I'm trying to make a generator for a recursive datatype called Row. A row is a list of named Vals, where a Val is either an atomic Bin or else a nested Row.
This is my code:
package com.dtci.data.anonymize.parquet
import java.nio.charset.StandardCharsets
import org.scalacheck.Gen
object TestApp extends App {
sealed trait Val
case class Bin(bytes: Array[Byte]) extends Val
object Bin {
def from_string(str: String): Bin = Bin(str.getBytes(StandardCharsets.UTF_8))
}
case class Row(flds: List[(String, Val)]) extends Val
val gen_bin = Gen.alphaStr.map(Bin.from_string)
val gen_field_name = Gen.alphaLowerStr
val gen_field = Gen.zip(gen_field_name, gen_val)
val gen_row = Gen.nonEmptyListOf(gen_field).map(Row.apply)
def gen_val: Gen[Val] = Gen.oneOf(gen_bin, gen_row)

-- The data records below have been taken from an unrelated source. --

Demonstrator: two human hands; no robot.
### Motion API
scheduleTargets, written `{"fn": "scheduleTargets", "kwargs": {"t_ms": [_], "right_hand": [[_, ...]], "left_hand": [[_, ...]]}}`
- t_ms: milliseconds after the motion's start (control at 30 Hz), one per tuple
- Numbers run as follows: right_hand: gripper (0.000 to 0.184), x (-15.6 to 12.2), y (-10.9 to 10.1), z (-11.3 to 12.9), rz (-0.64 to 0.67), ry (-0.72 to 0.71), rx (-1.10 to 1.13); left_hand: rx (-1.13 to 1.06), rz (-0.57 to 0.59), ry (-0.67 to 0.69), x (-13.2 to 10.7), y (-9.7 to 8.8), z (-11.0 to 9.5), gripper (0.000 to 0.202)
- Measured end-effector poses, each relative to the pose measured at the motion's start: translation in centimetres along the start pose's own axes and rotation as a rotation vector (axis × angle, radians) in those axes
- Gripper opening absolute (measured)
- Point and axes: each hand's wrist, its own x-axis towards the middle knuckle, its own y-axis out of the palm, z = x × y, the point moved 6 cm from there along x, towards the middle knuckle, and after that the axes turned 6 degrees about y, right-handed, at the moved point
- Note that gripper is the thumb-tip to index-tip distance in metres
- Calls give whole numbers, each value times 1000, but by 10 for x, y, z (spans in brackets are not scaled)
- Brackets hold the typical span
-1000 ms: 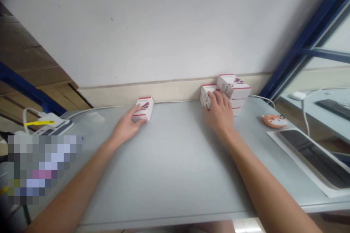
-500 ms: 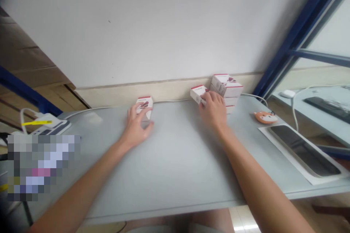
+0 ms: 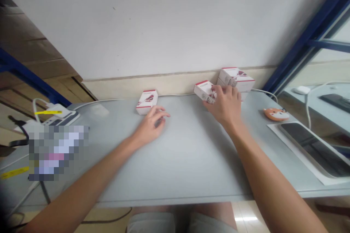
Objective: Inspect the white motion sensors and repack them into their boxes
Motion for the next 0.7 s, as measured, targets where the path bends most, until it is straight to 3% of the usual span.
{"fn": "scheduleTargets", "kwargs": {"t_ms": [100,167,333,433,500,567,700], "right_hand": [[53,-4,-5,16,21,17,299],[54,-10,-2,31,135,68,580],[47,-45,24,72,564,235,1124],[44,-69,35,95,917,224,1336],[47,-76,32,104,1047,153,1394],[50,-73,23,108,1017,85,1377],[41,-55,6,99,679,109,1217]], "left_hand": [[-65,-1,-20,1,0,3,26],[-128,-1,-61,1,1,5,27],[-417,-51,-195,-3,16,-1,64],[-655,-116,-172,-2,26,-13,67],[-705,-176,-176,-1,28,-16,69],[-676,-213,-180,0,25,-18,72],[-569,-211,-142,2,17,-20,77]]}}
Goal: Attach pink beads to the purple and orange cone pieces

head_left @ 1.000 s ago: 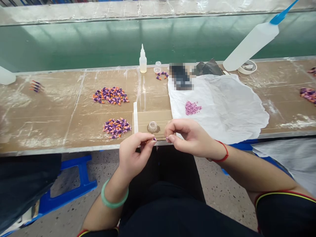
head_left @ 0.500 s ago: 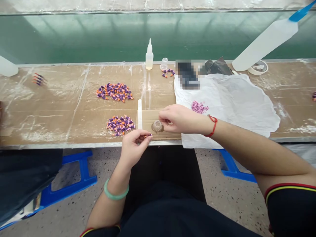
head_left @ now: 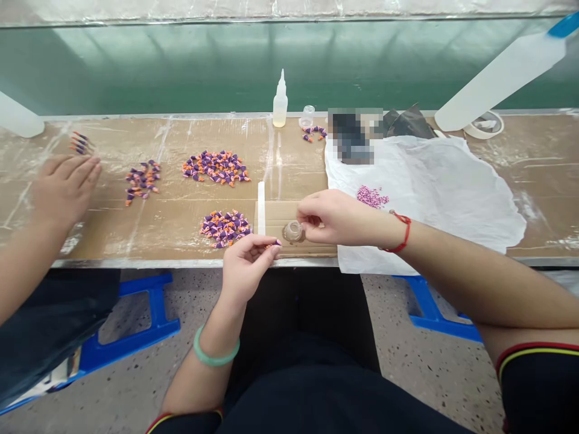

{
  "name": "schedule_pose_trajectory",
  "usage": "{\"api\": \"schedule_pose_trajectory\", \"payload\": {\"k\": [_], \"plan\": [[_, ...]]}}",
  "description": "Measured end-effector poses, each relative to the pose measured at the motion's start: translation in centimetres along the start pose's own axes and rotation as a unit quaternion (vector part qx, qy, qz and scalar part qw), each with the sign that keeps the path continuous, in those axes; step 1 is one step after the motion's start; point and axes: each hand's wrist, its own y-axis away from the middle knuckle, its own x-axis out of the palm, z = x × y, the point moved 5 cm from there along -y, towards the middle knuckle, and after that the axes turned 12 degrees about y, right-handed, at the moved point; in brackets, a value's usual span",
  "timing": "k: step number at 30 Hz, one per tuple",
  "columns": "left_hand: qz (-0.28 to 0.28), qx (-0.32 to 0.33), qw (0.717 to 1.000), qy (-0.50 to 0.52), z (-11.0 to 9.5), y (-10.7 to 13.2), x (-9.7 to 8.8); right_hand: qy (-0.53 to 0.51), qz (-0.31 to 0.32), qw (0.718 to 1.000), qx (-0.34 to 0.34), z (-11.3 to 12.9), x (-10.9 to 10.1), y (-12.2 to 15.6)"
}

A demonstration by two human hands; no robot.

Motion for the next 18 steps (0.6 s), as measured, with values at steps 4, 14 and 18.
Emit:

gen_row.sample.get.flds.foreach( fld => println(s"${fld._1} --> ${fld._2}"))
}
It crashes with the following stack trace:
Exception in thread "main" java.lang.NullPointerException
at org.scalacheck.Gen.$anonfun$flatMap$2(Gen.scala:84)
at org.scalacheck.Gen$R.flatMap(Gen.scala:243)
at org.scalacheck.Gen$R.flatMap$(Gen.scala:240)
at org.scalacheck.Gen$R$$anon$3.flatMap(Gen.scala:228)
at org.scalacheck.Gen.$anonfun$flatMap$1(Gen.scala:84)
at org.scalacheck.Gen$Parameters.useInitialSeed(Gen.scala:318)
at org.scalacheck.Gen$$anon$5.doApply(Gen.scala:255)
at org.scalacheck.Gen$$anon$1.$anonfun$doApply$1(Gen.scala:110)
at org.scalacheck.Gen$Parameters.useInitialSeed(Gen.scala:318)
at org.scalacheck.Gen$$anon$1.doApply(Gen.scala:109)
at org.scalacheck.Gen.$anonfun$map$1(Gen.scala:79)
at org.scalacheck.Gen$Parameters.useInitialSeed(Gen.scala:318)
at org.scalacheck.Gen$$anon$5.doApply(Gen.scala:255)
at org.scalacheck.Gen.$anonfun$flatMap$2(Gen.scala:84)
at org.scalacheck.Gen$R.flatMap(Gen.scala:243)
at org.scalacheck.Gen$R.flatMap$(Gen.scala:240)
at org.scalacheck.Gen$R$$anon$3.flatMap(Gen.scala:228)
at org.scalacheck.Gen.$anonfun$flatMap$1(Gen.scala:84)
at org.scalacheck.Gen$Parameters.useInitialSeed(Gen.scala:318)
at org.scalacheck.Gen$$anon$5.doApply(Gen.scala:255)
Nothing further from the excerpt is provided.